呼吸を整えたかったが、疲労がドッと来た。
俺は、意識を失った。
もう良いや。これで。
俺を求める人なんて、どこにもいない。
視聴者だって、皆飽きてるんだろうな。
目が覚めると、病院。
どうして、?と疑問を浮かべていると、
呼ぶ声が聞こえた。
「おんりー、!起きたのか!」
おおはらmenだった。
すぐに医者を呼んで、皆も来た。
俺は、すぐに医者を退院はできるらしい。
あと、いつの間にか2日も寝ていた。
…これは、もうだめだな。
そう思った。
だけど、皆は違った。そのあとも、普通に心配してくれた。
復帰も簡単にさせてくれた。
なんて優しいのだろうか。
そして、しばらくたった頃、ようやく聞かれた。
聞いてきたのは、ドズルさん。
「おんりー、あのさ、嫌だったらいいんだけど、
この前の、教えれるところだけでも、教えてほしいな~って。
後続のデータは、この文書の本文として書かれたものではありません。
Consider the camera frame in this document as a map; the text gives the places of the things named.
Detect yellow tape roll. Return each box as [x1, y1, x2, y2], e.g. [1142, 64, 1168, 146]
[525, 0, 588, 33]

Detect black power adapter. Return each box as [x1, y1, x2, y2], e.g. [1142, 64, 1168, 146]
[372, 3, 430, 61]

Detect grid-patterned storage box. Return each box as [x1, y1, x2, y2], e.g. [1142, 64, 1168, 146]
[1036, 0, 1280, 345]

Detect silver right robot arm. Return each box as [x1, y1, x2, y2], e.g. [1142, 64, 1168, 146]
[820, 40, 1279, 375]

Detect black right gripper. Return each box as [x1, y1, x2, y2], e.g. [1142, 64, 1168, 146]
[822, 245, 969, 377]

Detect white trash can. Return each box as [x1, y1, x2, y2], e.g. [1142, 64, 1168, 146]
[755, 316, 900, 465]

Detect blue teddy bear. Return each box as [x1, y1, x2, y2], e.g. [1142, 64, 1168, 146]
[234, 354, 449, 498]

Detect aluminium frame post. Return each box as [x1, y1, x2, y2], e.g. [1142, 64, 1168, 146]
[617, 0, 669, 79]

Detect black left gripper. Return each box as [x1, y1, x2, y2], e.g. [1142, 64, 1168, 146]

」
もちろん、俺は、すぐに答えた。
「いいですよ」
皆の顔が少し明るくなった。
それだから俺は全て話した。
…過去も、今も、理由も、全て。
皆は、泣きながらしゃべる
俺の話を、全部聞いてくれた。
話終わったあと、皆は俺に抱きついてきた。
その瞬間、俺は我慢できなくなって、泣いた。